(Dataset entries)
====
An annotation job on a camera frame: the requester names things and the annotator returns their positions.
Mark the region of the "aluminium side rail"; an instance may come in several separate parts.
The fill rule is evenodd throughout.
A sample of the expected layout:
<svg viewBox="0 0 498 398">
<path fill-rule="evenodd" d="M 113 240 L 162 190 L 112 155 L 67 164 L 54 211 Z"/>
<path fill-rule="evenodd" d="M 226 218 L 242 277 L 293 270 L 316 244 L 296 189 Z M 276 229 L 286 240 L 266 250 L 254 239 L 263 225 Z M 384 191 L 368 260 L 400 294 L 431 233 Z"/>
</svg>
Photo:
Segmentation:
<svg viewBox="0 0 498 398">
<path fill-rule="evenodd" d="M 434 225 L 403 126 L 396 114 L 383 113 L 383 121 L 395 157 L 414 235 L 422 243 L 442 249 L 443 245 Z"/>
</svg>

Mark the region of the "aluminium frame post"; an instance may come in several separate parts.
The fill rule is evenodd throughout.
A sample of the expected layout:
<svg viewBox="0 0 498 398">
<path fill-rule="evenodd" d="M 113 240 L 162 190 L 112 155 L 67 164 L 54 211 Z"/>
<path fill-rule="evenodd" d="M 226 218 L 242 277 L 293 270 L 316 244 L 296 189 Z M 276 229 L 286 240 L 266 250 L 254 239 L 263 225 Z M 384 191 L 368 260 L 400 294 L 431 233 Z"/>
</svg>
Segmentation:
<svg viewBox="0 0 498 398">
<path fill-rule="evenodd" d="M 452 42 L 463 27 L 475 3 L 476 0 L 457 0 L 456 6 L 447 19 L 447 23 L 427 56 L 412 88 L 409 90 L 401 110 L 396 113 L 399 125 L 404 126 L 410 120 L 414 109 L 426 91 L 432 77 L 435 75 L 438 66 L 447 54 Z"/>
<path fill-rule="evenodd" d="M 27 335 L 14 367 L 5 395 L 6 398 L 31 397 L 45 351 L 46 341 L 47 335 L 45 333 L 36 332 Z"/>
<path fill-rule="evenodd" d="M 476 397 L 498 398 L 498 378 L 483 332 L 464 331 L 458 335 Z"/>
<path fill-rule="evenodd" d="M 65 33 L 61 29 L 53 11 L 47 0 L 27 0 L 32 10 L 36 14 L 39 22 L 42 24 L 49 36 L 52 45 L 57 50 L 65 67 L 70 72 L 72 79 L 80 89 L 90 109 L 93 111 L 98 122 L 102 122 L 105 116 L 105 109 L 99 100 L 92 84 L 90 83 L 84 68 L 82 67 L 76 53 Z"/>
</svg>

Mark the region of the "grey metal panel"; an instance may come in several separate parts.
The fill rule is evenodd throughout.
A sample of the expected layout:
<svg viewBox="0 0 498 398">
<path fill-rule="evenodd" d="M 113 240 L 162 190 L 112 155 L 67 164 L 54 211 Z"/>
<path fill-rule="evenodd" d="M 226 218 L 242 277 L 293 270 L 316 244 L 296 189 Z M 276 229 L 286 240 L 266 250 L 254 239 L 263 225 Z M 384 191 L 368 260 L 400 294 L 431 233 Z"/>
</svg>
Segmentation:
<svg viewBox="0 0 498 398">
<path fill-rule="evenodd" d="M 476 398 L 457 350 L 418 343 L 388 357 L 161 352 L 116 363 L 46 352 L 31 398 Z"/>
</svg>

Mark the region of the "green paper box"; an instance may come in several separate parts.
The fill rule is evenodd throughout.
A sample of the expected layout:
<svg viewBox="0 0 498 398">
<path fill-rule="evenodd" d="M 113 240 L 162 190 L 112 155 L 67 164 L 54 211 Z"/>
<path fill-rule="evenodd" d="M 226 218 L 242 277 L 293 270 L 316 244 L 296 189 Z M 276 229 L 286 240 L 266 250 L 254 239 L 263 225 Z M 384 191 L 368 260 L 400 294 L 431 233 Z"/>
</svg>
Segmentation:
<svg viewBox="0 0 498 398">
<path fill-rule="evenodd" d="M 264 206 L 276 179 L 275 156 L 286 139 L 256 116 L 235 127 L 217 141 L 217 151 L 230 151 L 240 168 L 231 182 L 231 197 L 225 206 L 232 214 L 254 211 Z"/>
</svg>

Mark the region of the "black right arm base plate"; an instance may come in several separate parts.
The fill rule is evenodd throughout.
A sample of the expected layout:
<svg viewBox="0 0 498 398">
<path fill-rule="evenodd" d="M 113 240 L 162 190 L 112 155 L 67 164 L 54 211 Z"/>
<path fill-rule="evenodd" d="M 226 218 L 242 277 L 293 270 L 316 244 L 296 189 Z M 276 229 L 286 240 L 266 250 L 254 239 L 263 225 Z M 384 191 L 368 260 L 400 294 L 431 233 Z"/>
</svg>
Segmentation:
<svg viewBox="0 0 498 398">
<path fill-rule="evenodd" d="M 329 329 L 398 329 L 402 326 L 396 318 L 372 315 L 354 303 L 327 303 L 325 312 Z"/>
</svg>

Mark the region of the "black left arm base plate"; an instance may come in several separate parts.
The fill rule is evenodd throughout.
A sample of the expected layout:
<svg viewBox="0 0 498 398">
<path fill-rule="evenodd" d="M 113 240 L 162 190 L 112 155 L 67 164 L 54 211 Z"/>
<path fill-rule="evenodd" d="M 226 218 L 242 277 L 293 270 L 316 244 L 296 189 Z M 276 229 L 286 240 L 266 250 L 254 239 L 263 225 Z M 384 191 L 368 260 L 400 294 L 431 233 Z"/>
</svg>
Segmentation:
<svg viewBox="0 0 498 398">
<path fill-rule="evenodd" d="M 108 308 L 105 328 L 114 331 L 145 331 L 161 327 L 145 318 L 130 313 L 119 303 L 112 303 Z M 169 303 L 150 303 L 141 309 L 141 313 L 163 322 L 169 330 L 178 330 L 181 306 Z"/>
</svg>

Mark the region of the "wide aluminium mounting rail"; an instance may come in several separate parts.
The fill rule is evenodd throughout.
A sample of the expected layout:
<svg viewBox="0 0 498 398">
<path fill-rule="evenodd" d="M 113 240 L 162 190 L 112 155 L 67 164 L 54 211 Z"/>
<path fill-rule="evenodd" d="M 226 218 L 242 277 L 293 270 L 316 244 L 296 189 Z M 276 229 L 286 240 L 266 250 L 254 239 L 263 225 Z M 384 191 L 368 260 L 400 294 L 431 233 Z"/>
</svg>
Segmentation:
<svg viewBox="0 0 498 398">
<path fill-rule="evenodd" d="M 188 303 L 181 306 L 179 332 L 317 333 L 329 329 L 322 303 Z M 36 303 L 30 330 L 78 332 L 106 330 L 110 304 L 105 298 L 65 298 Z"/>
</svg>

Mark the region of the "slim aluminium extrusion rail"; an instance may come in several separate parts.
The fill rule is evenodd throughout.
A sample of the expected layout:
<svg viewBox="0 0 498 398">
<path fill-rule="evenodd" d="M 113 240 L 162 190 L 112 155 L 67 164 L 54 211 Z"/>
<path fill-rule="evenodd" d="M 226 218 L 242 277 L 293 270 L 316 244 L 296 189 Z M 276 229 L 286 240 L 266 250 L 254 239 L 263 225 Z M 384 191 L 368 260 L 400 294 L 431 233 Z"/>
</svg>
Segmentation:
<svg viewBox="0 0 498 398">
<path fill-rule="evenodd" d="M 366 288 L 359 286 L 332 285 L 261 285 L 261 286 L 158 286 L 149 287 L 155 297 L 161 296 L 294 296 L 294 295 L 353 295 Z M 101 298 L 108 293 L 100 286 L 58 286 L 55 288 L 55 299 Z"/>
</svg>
====
→ **Assignment**
Repeat each entry above exactly as shown.

→ **Exercise answer**
An annotation job on a camera frame: the requester names things and the annotator returns their positions.
Mark the region of the "aluminium side rail"; an instance may come in several separate parts.
The fill rule is evenodd throughout.
A sample of the expected layout:
<svg viewBox="0 0 498 398">
<path fill-rule="evenodd" d="M 113 240 L 162 190 L 112 155 L 67 164 L 54 211 Z"/>
<path fill-rule="evenodd" d="M 226 218 L 242 277 L 293 270 L 316 244 L 296 189 Z M 276 229 L 286 240 L 266 250 L 254 239 L 263 225 Z M 384 191 L 368 260 L 400 294 L 431 233 Z"/>
</svg>
Photo:
Segmentation:
<svg viewBox="0 0 498 398">
<path fill-rule="evenodd" d="M 434 225 L 403 126 L 396 114 L 383 113 L 383 121 L 395 157 L 414 235 L 422 243 L 442 249 L 443 245 Z"/>
</svg>

Mark the region of the "aluminium frame post"; an instance may come in several separate parts.
The fill rule is evenodd throughout.
A sample of the expected layout:
<svg viewBox="0 0 498 398">
<path fill-rule="evenodd" d="M 113 240 L 162 190 L 112 155 L 67 164 L 54 211 Z"/>
<path fill-rule="evenodd" d="M 226 218 L 242 277 L 293 270 L 316 244 L 296 189 Z M 276 229 L 286 240 L 266 250 L 254 239 L 263 225 Z M 384 191 L 368 260 L 400 294 L 431 233 Z"/>
</svg>
Segmentation:
<svg viewBox="0 0 498 398">
<path fill-rule="evenodd" d="M 452 42 L 463 27 L 475 3 L 476 0 L 457 0 L 456 6 L 447 19 L 447 23 L 427 56 L 412 88 L 409 90 L 401 110 L 396 113 L 399 125 L 404 126 L 410 120 L 414 109 L 426 91 L 432 77 L 435 75 L 438 66 L 447 54 Z"/>
<path fill-rule="evenodd" d="M 27 335 L 14 367 L 5 395 L 6 398 L 31 397 L 45 351 L 46 341 L 47 335 L 45 333 L 36 332 Z"/>
<path fill-rule="evenodd" d="M 476 397 L 498 398 L 498 378 L 483 332 L 464 331 L 458 335 Z"/>
<path fill-rule="evenodd" d="M 65 33 L 61 29 L 53 11 L 47 0 L 27 0 L 32 10 L 36 14 L 39 22 L 42 24 L 49 36 L 52 45 L 57 50 L 65 67 L 70 72 L 72 79 L 80 89 L 90 109 L 93 111 L 98 122 L 102 122 L 105 116 L 105 109 L 99 100 L 92 84 L 90 83 L 84 68 L 82 67 L 76 53 Z"/>
</svg>

Mark the region of the "grey metal panel"; an instance may come in several separate parts.
The fill rule is evenodd throughout.
A sample of the expected layout:
<svg viewBox="0 0 498 398">
<path fill-rule="evenodd" d="M 113 240 L 162 190 L 112 155 L 67 164 L 54 211 Z"/>
<path fill-rule="evenodd" d="M 226 218 L 242 277 L 293 270 L 316 244 L 296 189 Z M 276 229 L 286 240 L 266 250 L 254 239 L 263 225 Z M 384 191 L 368 260 L 400 294 L 431 233 Z"/>
</svg>
Segmentation:
<svg viewBox="0 0 498 398">
<path fill-rule="evenodd" d="M 476 398 L 457 350 L 418 343 L 388 357 L 161 352 L 116 363 L 46 352 L 31 398 Z"/>
</svg>

Mark the region of the "green paper box"; an instance may come in several separate parts.
The fill rule is evenodd throughout.
A sample of the expected layout:
<svg viewBox="0 0 498 398">
<path fill-rule="evenodd" d="M 113 240 L 162 190 L 112 155 L 67 164 L 54 211 Z"/>
<path fill-rule="evenodd" d="M 226 218 L 242 277 L 293 270 L 316 244 L 296 189 Z M 276 229 L 286 240 L 266 250 L 254 239 L 263 225 Z M 384 191 L 368 260 L 400 294 L 431 233 Z"/>
</svg>
Segmentation:
<svg viewBox="0 0 498 398">
<path fill-rule="evenodd" d="M 264 206 L 276 179 L 275 156 L 286 139 L 256 116 L 235 127 L 217 141 L 217 151 L 230 151 L 240 168 L 231 182 L 231 197 L 225 206 L 232 214 L 254 211 Z"/>
</svg>

Mark the region of the "black right arm base plate"; an instance may come in several separate parts.
The fill rule is evenodd throughout.
A sample of the expected layout:
<svg viewBox="0 0 498 398">
<path fill-rule="evenodd" d="M 113 240 L 162 190 L 112 155 L 67 164 L 54 211 Z"/>
<path fill-rule="evenodd" d="M 226 218 L 242 277 L 293 270 L 316 244 L 296 189 Z M 276 229 L 286 240 L 266 250 L 254 239 L 263 225 Z M 384 191 L 368 260 L 400 294 L 431 233 Z"/>
</svg>
Segmentation:
<svg viewBox="0 0 498 398">
<path fill-rule="evenodd" d="M 329 329 L 398 329 L 402 326 L 396 318 L 372 315 L 354 303 L 327 303 L 325 312 Z"/>
</svg>

Mark the region of the "black left arm base plate"; an instance may come in several separate parts.
The fill rule is evenodd throughout.
A sample of the expected layout:
<svg viewBox="0 0 498 398">
<path fill-rule="evenodd" d="M 113 240 L 162 190 L 112 155 L 67 164 L 54 211 Z"/>
<path fill-rule="evenodd" d="M 226 218 L 242 277 L 293 270 L 316 244 L 296 189 Z M 276 229 L 286 240 L 266 250 L 254 239 L 263 225 Z M 384 191 L 368 260 L 400 294 L 431 233 Z"/>
</svg>
Segmentation:
<svg viewBox="0 0 498 398">
<path fill-rule="evenodd" d="M 108 308 L 105 328 L 114 331 L 145 331 L 161 327 L 145 318 L 130 313 L 119 303 L 112 303 Z M 169 303 L 150 303 L 141 309 L 141 313 L 163 322 L 169 330 L 178 330 L 181 306 Z"/>
</svg>

Mark the region of the "wide aluminium mounting rail"; an instance may come in several separate parts.
The fill rule is evenodd throughout.
A sample of the expected layout:
<svg viewBox="0 0 498 398">
<path fill-rule="evenodd" d="M 113 240 L 162 190 L 112 155 L 67 164 L 54 211 Z"/>
<path fill-rule="evenodd" d="M 226 218 L 242 277 L 293 270 L 316 244 L 296 189 Z M 276 229 L 286 240 L 266 250 L 254 239 L 263 225 Z M 384 191 L 368 260 L 400 294 L 431 233 Z"/>
</svg>
Segmentation:
<svg viewBox="0 0 498 398">
<path fill-rule="evenodd" d="M 188 303 L 181 306 L 179 332 L 317 333 L 329 329 L 322 303 Z M 36 303 L 30 330 L 78 332 L 106 330 L 110 304 L 105 298 L 65 298 Z"/>
</svg>

Mark the region of the "slim aluminium extrusion rail"; an instance may come in several separate parts.
The fill rule is evenodd throughout.
A sample of the expected layout:
<svg viewBox="0 0 498 398">
<path fill-rule="evenodd" d="M 113 240 L 162 190 L 112 155 L 67 164 L 54 211 Z"/>
<path fill-rule="evenodd" d="M 226 218 L 242 277 L 293 270 L 316 244 L 296 189 Z M 276 229 L 286 240 L 266 250 L 254 239 L 263 225 Z M 384 191 L 368 260 L 400 294 L 431 233 Z"/>
</svg>
Segmentation:
<svg viewBox="0 0 498 398">
<path fill-rule="evenodd" d="M 366 288 L 359 286 L 332 285 L 261 285 L 261 286 L 158 286 L 149 287 L 155 297 L 161 296 L 294 296 L 294 295 L 353 295 Z M 101 298 L 108 293 L 100 286 L 58 286 L 55 288 L 55 299 Z"/>
</svg>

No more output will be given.